You probably haven’t heard of LLaMA 3, Meta Inc.’s new text AI (“LLM”). But it might just change the world.
On Thursday, April 18, Meta released the third generation of their LLaMA (Large Language Model Meta AI) LLM line. The latest and “most capable open LLM to date”, LLaMA 3 boasts several important scores on tests for AIs, and although many of those benchmarks may not give valuable data, they are accepted as an industry standard. But why is this model special, and what makes it “open”?
LLaMA 3 is a significant advancement in the AI industry because it is 40% more powerful than previous open source models. It does this by breaking down information into tiny chunks, like words in a sentence. LLaMA 3 can understand and remember these chunks better, allowing it to guess what comes next in text, similar to how you might guess the next word in a sentence you’re reading.
According to an industry test, the most powerful AI in the world is Google Deepmind’s Gemini Ultra AI. However, this AI is not available for everyone to use. Instead, one has to pay Google for access to its powerful capabilities. The AI can outperform human experts on tests – meaning it is arguably “smarter” than humans. These new LLaMA models are not as powerful as Gemini, but they can be run on nearly any computer and anyone can access them.
“We believe these are the best open source models of their class, period” said Meta Inc. in a blog post about the release of the new models. “In support of our longstanding open approach, we’re putting Llama 3 in the hands of the community.”
Some researchers argue LLaMA 3 is not totally open because Meta failed to share everything they used to train it. This is like giving someone a really good study guide (the weights) but not the textbook (training data) or the teacher’s notes (training code).This makes it hard for others to rebuild LLaMA 3 from scratch.

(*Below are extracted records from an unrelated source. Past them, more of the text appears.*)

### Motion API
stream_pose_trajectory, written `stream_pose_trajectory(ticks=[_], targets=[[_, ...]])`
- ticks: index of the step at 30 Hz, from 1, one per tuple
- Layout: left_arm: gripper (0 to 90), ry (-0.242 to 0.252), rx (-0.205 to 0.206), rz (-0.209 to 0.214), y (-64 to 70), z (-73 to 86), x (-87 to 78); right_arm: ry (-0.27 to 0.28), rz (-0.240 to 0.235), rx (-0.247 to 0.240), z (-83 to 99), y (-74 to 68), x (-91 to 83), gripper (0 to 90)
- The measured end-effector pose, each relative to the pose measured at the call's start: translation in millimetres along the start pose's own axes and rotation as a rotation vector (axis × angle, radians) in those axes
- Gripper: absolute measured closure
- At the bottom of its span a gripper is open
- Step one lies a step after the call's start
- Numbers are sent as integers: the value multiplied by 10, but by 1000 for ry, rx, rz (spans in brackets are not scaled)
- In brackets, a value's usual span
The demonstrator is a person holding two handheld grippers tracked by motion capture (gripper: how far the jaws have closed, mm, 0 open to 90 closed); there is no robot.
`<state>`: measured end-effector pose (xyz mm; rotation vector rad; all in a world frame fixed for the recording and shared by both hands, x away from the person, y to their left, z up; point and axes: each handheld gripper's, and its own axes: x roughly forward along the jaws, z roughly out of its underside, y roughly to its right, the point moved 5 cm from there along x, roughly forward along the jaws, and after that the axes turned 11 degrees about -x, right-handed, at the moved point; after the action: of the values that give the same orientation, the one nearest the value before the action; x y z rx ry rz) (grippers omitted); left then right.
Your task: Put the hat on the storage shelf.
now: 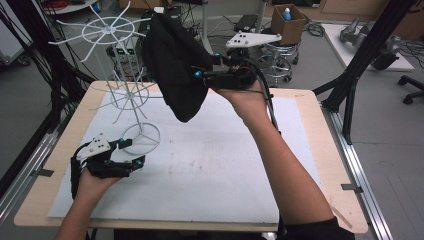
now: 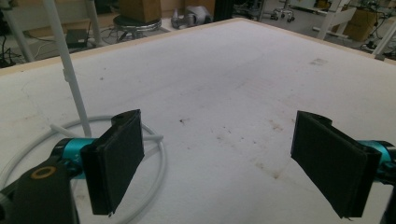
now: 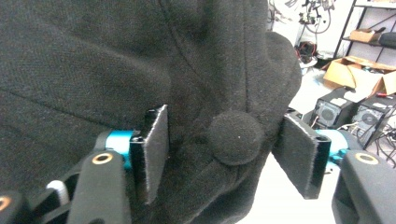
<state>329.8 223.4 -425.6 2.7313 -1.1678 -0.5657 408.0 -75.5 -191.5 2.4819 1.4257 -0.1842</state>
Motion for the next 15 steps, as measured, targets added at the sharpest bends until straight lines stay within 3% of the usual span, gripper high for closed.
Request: stream_pose_trajectory(ticks=[15], targets=[[173,-4,3,5,12,1,10,32,23,16,78,34,-110,281]])
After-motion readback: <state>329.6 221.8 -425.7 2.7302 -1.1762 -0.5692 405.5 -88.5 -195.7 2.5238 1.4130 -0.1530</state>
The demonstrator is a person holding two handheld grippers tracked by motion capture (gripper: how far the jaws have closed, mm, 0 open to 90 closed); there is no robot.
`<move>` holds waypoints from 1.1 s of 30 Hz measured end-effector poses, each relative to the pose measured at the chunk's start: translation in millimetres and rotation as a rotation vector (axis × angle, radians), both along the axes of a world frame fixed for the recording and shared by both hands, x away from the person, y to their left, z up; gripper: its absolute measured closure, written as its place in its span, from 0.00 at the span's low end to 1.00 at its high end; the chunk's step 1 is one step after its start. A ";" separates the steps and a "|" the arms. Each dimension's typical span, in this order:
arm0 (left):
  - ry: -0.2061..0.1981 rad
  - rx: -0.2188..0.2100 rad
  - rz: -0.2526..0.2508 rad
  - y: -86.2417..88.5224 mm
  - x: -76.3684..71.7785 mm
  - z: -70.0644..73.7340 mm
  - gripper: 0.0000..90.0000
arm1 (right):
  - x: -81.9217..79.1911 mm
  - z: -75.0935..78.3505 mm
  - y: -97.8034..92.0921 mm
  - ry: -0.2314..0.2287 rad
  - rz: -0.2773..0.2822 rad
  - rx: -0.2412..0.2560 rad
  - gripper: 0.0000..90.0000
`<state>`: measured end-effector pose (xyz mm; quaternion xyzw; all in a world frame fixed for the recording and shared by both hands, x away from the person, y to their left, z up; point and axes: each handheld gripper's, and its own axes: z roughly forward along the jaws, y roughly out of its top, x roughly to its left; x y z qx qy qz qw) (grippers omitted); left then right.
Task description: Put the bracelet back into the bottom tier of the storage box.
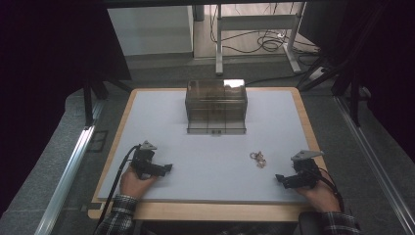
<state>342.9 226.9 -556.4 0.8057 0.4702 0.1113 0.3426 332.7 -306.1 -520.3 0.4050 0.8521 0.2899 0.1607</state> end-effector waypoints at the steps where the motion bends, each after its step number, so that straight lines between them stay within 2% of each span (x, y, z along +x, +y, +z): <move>1: 0.000 0.000 0.000 0.0 0.0 0.0 0.00 | 0.2 0.1 0.1 0.001 0.001 -0.002 0.08; 16: 0.000 -0.001 0.001 0.0 0.0 0.0 0.00 | 2.9 3.7 4.7 0.037 -0.007 -0.037 0.07; 23: 0.001 0.004 -0.004 0.4 0.0 0.2 0.00 | 5.3 7.0 6.4 0.063 -0.012 -0.033 0.08; 27: 0.001 0.004 -0.004 0.3 0.0 0.2 0.00 | 6.5 10.7 7.3 0.076 -0.016 -0.016 0.10; 33: 0.000 0.004 -0.004 0.3 -0.1 0.2 0.00 | 8.3 14.6 12.3 0.088 -0.010 -0.037 0.17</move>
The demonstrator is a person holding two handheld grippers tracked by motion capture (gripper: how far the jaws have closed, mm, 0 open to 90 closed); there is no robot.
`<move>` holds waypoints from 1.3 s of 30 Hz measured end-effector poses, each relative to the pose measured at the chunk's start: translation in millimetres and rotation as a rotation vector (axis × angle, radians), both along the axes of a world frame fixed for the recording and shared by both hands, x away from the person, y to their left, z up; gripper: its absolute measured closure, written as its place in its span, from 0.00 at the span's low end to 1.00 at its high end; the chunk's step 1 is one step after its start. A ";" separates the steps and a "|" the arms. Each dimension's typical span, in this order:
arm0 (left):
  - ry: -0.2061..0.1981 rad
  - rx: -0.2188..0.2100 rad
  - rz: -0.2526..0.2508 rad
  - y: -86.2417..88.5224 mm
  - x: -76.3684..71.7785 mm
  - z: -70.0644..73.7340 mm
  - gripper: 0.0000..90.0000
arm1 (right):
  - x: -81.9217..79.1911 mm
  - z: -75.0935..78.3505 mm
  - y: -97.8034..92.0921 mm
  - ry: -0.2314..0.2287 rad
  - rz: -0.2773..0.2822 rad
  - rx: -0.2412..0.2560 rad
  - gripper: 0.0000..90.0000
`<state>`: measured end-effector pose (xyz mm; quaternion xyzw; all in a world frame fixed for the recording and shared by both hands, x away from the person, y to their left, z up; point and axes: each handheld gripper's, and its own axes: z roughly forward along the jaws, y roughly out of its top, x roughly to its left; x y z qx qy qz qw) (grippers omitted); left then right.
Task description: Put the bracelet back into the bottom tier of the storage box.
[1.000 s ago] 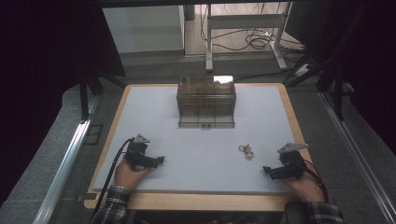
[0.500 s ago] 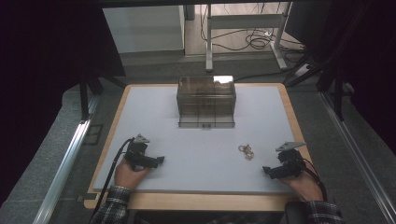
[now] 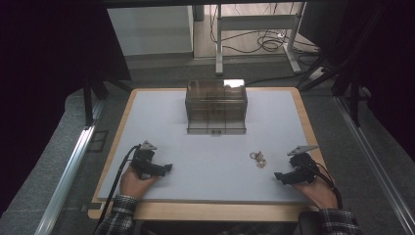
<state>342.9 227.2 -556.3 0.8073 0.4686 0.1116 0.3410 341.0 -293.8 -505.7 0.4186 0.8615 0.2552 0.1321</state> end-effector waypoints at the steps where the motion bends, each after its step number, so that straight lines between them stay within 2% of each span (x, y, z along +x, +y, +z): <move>1: 0.000 0.000 0.000 0.0 0.0 0.0 0.00 | 1.2 1.5 2.0 0.011 -0.004 0.007 0.19; 8: -0.001 0.000 0.000 -0.1 -0.1 0.0 0.00 | 4.8 5.2 9.0 0.033 0.000 0.009 0.26; 25: -0.001 0.001 0.000 0.0 -0.2 0.0 0.00 | 20.9 12.5 20.9 0.091 0.035 -0.054 0.35; 39: -0.002 -0.001 0.000 0.0 -0.2 -0.2 0.00 | 40.9 19.1 37.3 0.140 0.086 -0.110 0.47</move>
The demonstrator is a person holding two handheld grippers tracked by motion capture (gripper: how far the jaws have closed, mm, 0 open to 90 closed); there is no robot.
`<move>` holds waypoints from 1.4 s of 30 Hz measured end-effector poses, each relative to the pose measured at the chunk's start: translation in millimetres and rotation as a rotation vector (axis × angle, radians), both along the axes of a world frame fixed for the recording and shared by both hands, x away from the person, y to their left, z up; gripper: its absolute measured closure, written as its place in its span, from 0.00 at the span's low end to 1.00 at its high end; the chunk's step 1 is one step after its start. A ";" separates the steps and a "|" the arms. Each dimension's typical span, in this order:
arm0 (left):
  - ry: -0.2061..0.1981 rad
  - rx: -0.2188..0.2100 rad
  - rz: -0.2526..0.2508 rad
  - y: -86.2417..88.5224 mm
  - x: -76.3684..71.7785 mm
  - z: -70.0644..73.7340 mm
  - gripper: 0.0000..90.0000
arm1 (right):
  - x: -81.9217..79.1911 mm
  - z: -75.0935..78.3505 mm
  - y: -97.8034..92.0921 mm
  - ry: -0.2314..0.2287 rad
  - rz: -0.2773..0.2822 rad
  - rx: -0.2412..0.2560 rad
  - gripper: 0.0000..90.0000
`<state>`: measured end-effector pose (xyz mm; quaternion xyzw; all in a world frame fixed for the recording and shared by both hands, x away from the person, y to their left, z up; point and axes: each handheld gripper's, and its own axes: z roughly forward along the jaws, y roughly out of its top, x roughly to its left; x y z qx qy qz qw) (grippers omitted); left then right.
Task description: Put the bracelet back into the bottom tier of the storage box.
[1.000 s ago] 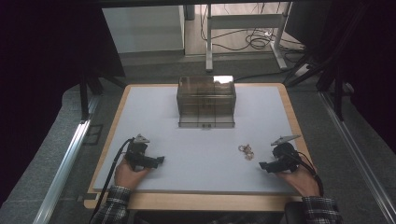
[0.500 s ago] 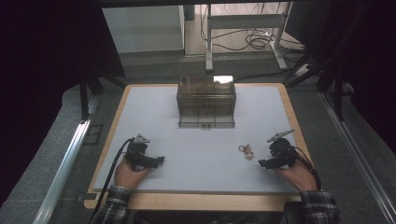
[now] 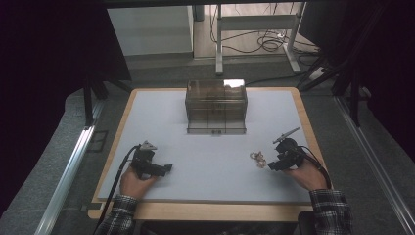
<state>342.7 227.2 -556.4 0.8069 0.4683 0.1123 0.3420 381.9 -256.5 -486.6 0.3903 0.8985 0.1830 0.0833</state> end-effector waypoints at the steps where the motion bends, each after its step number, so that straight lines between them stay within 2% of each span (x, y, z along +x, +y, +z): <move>1: 0.000 0.000 0.000 0.0 0.0 0.0 0.00 | 1.1 -0.1 1.5 0.003 0.002 -0.004 0.48; 8: 0.000 0.000 0.000 0.0 0.0 0.0 0.00 | 8.5 0.2 13.4 0.030 0.030 -0.028 0.48; 12: 0.000 0.000 0.000 0.0 0.0 0.0 0.00 | 12.8 2.4 21.1 0.035 0.038 -0.031 0.41; 18: 0.000 0.000 0.000 0.1 0.0 0.0 0.00 | 20.0 4.7 34.5 0.042 0.058 -0.049 0.40; 26: 0.000 0.000 0.000 0.0 0.0 0.0 0.00 | 32.4 -1.3 52.6 0.070 0.076 -0.081 0.41; 31: 0.000 -0.001 0.000 0.0 0.0 0.0 0.00 | 36.0 -6.7 59.0 0.084 0.080 -0.143 0.52; 33: 0.000 0.000 0.000 0.0 0.0 0.0 0.00 | 35.6 -4.7 59.4 0.089 0.076 -0.152 0.68; 34: 0.000 0.000 0.000 0.0 0.0 0.0 0.00 | 34.9 -4.3 60.1 0.097 0.076 -0.156 0.80; 35: 0.000 0.000 0.000 0.0 0.0 0.0 0.00 | 34.9 -4.3 60.1 0.097 0.076 -0.156 0.80; 36: 0.000 0.000 0.000 0.0 0.0 0.0 0.00 | 34.8 -3.9 60.3 0.109 0.081 -0.153 0.85; 38: 0.000 0.000 0.000 0.0 0.0 0.0 0.00 | 35.7 -3.5 60.5 0.120 0.080 -0.159 0.88; 42: 0.000 0.000 0.000 0.1 0.1 0.0 0.00 | 37.6 -2.0 60.4 0.134 0.080 -0.156 0.89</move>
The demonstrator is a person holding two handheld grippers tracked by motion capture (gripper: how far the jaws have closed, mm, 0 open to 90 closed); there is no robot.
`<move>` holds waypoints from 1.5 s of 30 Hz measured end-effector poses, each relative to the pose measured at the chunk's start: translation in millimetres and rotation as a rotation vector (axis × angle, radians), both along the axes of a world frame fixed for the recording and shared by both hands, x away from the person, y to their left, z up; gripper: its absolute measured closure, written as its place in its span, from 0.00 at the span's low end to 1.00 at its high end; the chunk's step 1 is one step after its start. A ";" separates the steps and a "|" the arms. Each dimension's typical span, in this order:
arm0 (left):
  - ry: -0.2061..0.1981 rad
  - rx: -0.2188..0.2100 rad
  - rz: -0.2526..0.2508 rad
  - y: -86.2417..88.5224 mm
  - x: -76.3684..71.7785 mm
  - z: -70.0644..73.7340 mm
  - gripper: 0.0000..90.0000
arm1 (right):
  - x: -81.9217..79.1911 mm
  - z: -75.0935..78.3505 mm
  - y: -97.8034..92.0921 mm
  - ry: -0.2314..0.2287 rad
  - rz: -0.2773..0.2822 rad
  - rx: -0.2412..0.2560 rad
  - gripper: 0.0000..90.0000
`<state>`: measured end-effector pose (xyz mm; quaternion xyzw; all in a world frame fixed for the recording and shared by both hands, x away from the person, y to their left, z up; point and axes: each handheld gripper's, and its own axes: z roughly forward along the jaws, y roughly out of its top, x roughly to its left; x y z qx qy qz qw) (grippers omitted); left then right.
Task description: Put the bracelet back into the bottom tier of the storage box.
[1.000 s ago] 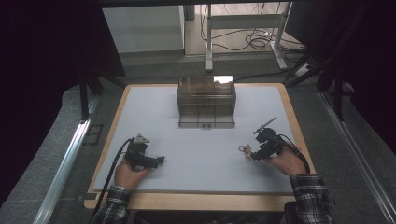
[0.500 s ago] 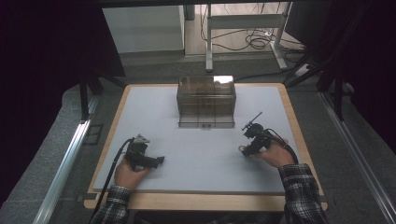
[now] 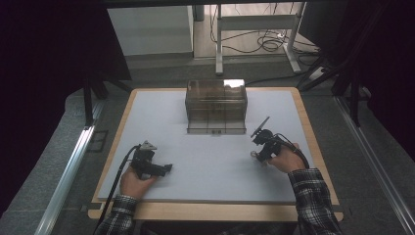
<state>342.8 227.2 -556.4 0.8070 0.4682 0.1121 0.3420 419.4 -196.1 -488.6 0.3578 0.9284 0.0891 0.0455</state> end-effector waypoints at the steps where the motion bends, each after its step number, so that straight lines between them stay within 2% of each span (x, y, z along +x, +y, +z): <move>1: 0.000 0.000 0.000 0.0 0.0 0.0 0.00 | 0.0 0.0 0.0 0.000 0.000 0.000 0.89; 6: 0.000 0.000 0.000 -0.1 0.0 0.0 0.00 | -0.9 7.8 -3.2 -0.006 -0.007 0.035 0.90; 22: 0.000 0.000 0.000 0.0 0.0 0.0 0.00 | -6.1 38.1 0.4 -0.064 0.048 0.056 0.90; 28: 0.000 0.000 0.000 0.0 0.0 0.0 0.00 | -6.4 48.4 1.6 -0.082 0.056 0.086 0.90; 31: 0.000 0.000 0.000 0.0 0.0 0.0 0.00 | -6.1 50.1 1.0 -0.089 0.063 0.115 0.91; 32: 0.000 0.000 0.000 0.0 0.0 0.0 0.00 | -5.8 50.3 0.5 -0.092 0.064 0.139 0.91; 35: 0.000 0.000 0.000 0.0 0.0 0.0 0.00 | -5.4 50.0 0.4 -0.097 0.068 0.161 0.91; 45: 0.000 0.000 0.000 0.0 0.0 0.0 0.00 | -5.1 47.2 2.5 -0.178 0.066 0.272 0.91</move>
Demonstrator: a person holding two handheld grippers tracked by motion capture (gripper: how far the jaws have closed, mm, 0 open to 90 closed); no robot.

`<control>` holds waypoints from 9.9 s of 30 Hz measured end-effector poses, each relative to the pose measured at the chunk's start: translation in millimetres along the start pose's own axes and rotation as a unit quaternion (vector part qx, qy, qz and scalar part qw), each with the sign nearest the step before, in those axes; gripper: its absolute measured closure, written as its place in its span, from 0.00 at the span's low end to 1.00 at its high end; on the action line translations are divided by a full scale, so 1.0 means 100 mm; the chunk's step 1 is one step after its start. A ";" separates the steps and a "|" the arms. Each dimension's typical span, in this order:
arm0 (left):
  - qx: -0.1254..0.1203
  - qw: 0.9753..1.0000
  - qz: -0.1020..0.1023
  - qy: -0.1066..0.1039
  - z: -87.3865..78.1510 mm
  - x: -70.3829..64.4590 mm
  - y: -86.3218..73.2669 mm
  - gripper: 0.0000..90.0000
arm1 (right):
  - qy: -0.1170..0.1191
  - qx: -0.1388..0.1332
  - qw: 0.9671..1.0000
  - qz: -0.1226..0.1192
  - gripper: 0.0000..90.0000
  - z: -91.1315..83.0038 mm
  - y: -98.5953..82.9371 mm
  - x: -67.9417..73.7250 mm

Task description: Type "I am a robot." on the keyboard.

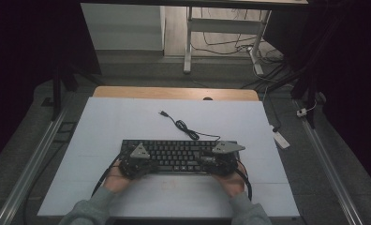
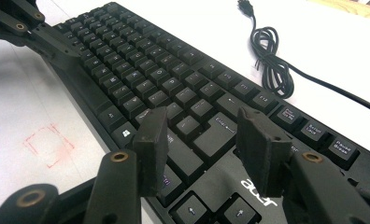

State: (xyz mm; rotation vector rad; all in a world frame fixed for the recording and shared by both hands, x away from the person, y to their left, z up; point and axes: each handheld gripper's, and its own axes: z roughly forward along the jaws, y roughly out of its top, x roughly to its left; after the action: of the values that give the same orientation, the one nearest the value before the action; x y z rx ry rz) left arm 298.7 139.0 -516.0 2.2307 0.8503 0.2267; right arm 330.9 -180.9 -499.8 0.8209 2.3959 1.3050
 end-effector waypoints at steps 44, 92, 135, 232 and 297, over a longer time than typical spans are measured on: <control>-0.065 0.998 -0.013 0.016 -0.22 0.01 0.03 0.73 | 0.002 -0.005 1.000 0.004 0.59 -0.02 -0.01 -0.01; -0.061 0.989 -0.099 0.089 -0.52 0.39 -0.16 0.50 | 0.002 0.001 1.000 0.001 0.59 -0.01 -0.02 -0.01; 0.007 0.989 -0.100 0.113 -0.26 0.51 -0.27 0.99 | 0.000 0.013 1.000 0.001 0.58 0.01 -0.03 0.00; -0.053 0.994 -0.077 0.062 -0.45 0.36 -0.18 0.31 | 0.069 0.004 0.997 -0.025 0.99 0.12 0.22 0.27; -0.051 0.994 -0.074 0.062 -0.44 0.36 -0.19 0.30 | 0.076 0.064 0.994 -0.055 0.99 0.87 0.42 0.58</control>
State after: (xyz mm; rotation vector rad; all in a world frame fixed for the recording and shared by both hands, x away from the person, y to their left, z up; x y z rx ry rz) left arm 299.1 196.9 -500.2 2.0654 1.0421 0.3348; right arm 342.7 -69.2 -511.8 0.6333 2.6253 1.2231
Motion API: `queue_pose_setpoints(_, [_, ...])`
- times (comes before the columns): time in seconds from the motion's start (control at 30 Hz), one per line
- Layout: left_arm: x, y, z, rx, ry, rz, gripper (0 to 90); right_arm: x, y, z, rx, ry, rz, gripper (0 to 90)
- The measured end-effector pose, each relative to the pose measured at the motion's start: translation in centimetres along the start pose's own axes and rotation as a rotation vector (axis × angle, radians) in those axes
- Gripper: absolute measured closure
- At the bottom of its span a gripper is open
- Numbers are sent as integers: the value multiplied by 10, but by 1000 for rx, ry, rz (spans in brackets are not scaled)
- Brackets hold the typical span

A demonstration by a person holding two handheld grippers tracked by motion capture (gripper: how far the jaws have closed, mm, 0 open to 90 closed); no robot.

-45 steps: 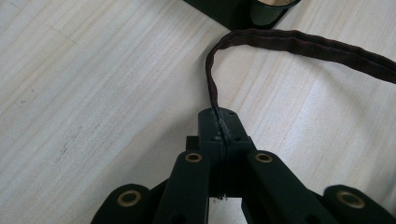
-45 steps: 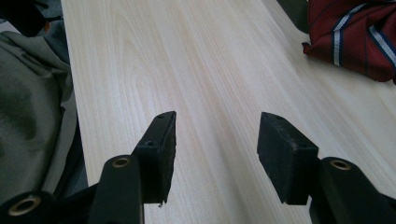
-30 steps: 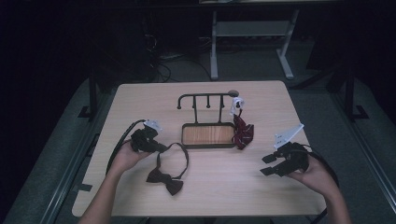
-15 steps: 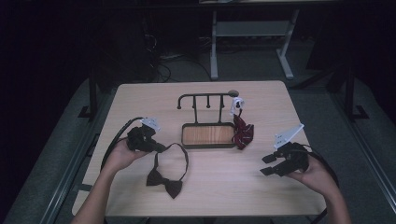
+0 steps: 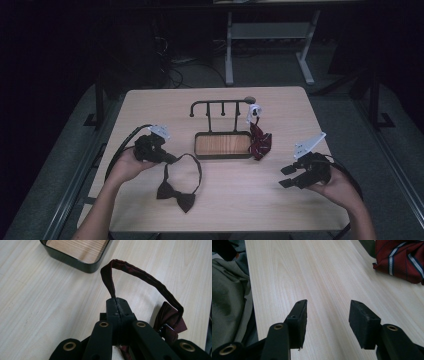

Models released for users to run on their own computers (like LLaMA) often have decreased power compared to “cloud” models, said IBM watsonx Subject Matter Expert William Rondon. Meta released two variants of their LLaMA model – 8 and 70 billion parameters. The number of parameters in a model increases its abilities – like the number of neurons in a brain – and learns different things. This means that, as AI has more and more parameters, it becomes more capable in tasks like complex reasoning (e.g. calculus) and multi-language understanding (e.g. taking in English and outputting Spanish). The current State-of-the-Art (SOTA) model, Google Gemini Ultra, has over 1.7 trillion parameters – meaning the larger of the new LLaMA models has about 4% of the parameters of the SOTA.
However, model performance is not always predictable – more parameters do not have to lead to a more capable model. Model architecture and training data also play large roles – but Meta plans to release a 400-billion parameter model. The model is still currently training but demonstrates comparable scores to SOTA on several benchmarks. When released, the 400B model will revolutionize the open-source AI community – and potentially AI as a whole.
“While these models are still training, our team is excited about how they’re trending,” said Meta in a blog post. “With the speed at which the generative AI space is moving, we believe an open approach is an important way to bring the ecosystem together[.]”
One problem with open-sourcing AI models is that it allows the models to be hacked. The models cannot install malware on the user’s computer, but they can still generate harmful content (e.g. explaining how to create a bioweapon). To prevent generation of dangerous content, Meta developed “prompt mitigation” techniques to block inappropriate requests of the model. Prompt mitigation is essential – nearly a decade ago, Microsoft released and then, 24 hours later, recalled a chatbot named “Tay” because it turned into a Nazi. The issue, of course, was humans asking the bot to generate inappropriate things.
The more open a security approach is, the more reliable it is – but the more easily it can be examined and worked around. Meta AI opted to release a “system-level” approach for their models – at several stages, AIs check content for disallowed items (e.g. sexual violence). While these AIs can be tricked, the nature of the AI-based filter approach means people cannot simply bypass a list of disallowed words.
Safety remains a paramount consideration in all new AI models, but Meta LLaMA 3 still has numerous benefits. Who knows? Maybe it could change the world.